Problem requirements. Work through the listing below and state how many of its lines hold the word "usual". Give no other output.

──────── Input data ────────

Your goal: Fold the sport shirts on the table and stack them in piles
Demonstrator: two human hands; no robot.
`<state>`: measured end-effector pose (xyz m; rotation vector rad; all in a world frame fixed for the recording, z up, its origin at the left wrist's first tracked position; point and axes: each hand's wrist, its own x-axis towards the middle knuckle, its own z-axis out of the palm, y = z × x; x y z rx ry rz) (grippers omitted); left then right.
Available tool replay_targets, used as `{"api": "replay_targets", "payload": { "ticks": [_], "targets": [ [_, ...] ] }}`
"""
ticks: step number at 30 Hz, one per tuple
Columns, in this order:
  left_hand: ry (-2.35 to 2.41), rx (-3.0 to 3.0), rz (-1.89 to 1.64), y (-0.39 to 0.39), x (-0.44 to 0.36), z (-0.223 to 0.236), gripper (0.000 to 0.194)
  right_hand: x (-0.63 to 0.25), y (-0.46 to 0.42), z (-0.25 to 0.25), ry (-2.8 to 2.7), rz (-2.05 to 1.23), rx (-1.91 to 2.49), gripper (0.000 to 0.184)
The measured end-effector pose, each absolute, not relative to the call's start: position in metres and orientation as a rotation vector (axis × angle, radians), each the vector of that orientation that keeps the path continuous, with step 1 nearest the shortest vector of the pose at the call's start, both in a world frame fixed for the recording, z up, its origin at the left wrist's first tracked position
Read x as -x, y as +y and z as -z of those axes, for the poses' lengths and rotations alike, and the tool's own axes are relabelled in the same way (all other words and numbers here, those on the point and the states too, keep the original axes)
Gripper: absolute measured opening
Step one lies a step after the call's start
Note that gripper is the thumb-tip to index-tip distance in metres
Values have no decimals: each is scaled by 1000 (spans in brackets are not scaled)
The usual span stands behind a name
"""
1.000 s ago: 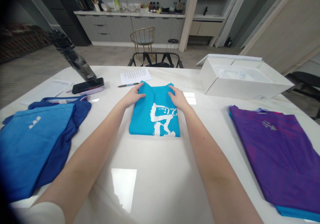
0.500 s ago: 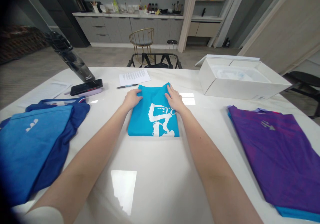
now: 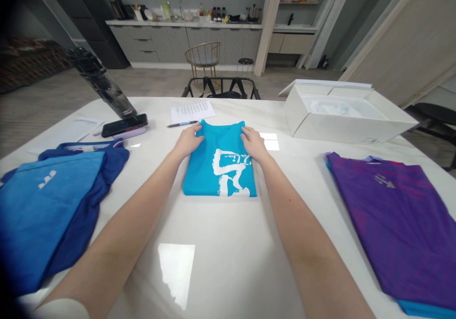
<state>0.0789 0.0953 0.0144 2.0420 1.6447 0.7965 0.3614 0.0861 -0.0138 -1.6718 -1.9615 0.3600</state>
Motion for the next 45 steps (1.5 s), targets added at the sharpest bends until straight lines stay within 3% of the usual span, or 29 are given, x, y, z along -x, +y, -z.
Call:
{"api": "replay_targets", "payload": {
  "ticks": [7,13,19,24,37,42,45],
  "targets": [
    [1510,-2029,-1103,100,-82,-21,65,-354,82,5,-1889,-234,1521,64],
    [1644,-2014,-700,99,-77,3,78,-356,81,17,-2016,-364,1809,67],
    [1617,-2323,-453,72,-110,-13,58,-337,71,2,-2082,-262,1705,66],
    [1653,-2376,-291,59,-130,3,60,-314,59,2,-2293,-349,1666,63],
    [1685,-2405,-377,58,-129,19,64,-311,53,9,-2312,-180,1933,66],
    [1730,-2581,-414,42,-138,4,50,-291,43,-2,-2358,21,1907,53],
    [1732,-2543,-370,33,-146,-6,41,-274,31,-6,-2245,-105,1973,53]
  ]
}}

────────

Task output. 2